DeGAN - Decomposition-based unified anomaly detection in static networks

Abstract

Graph anomaly detection aims to identify anomalous occurrences in networks. However, this is more challenging than the traditional anomaly detection problem because anomalies in graphs can manifest in three different forms: anomalous nodes, anomalous edges, and anomalous sub-graphs. It is crucial to detect all these anomaly types within a single framework to provide a unified solution to the graph anomaly detection task. The main objective of this study is to propose a model that is capable of detecting all static graph anomalies in a single architecture across various domains. In this paper, we introduce DeGAN (Decomposition-based unified Graph ANomaly detection), a novel framework for unified graph anomaly detection in static networks.

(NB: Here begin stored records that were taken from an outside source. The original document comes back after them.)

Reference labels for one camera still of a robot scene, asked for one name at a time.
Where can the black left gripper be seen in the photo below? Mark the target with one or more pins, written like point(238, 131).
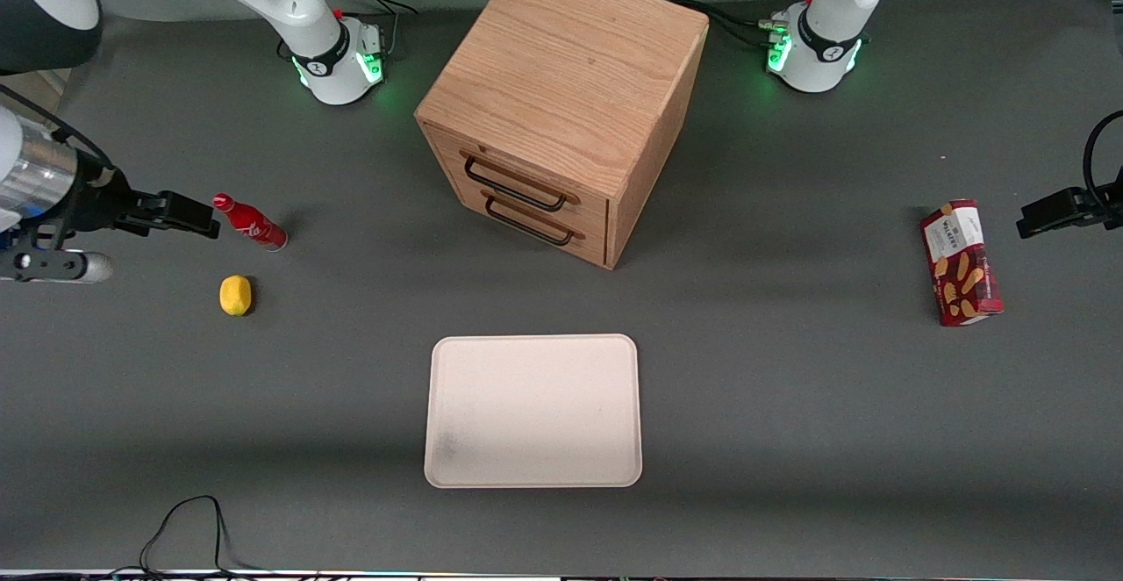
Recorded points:
point(1107, 210)

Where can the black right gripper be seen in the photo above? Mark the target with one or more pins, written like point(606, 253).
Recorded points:
point(92, 203)

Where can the red coke bottle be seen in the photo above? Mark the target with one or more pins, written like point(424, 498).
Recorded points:
point(254, 228)

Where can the beige plastic tray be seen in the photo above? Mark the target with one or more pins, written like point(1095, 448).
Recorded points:
point(535, 410)

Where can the yellow lemon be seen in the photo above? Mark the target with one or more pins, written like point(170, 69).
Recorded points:
point(235, 295)

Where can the red cookie box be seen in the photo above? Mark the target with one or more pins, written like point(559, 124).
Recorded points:
point(961, 265)

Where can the wooden drawer cabinet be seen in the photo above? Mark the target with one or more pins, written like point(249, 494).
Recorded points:
point(561, 72)

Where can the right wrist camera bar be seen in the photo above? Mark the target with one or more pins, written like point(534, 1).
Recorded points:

DeGAN combines two deep learning concepts with graph decomposition to identify anomalous graph objects: a graph neural network and an adversarial autoencoder. DeGAN is featured with its capability to detect anomalies in a single process, and adopting graph decomposition has improved performance compared to the traditional adversarial learning approach. DeGAN is evaluated with six real-world datasets to demonstrate that our framework can work in multiple domains. Experimental results demonstrate that DeGAN is capable of detecting anomalous nodes, edges, and sub-graphs within a single model. Additionally, the effectiveness of the sub-components of DeGAN has been demonstrated through experimentation. Even though DeGAN is proposed for plain graphs, it can be extended to attributed and dynamic graphs.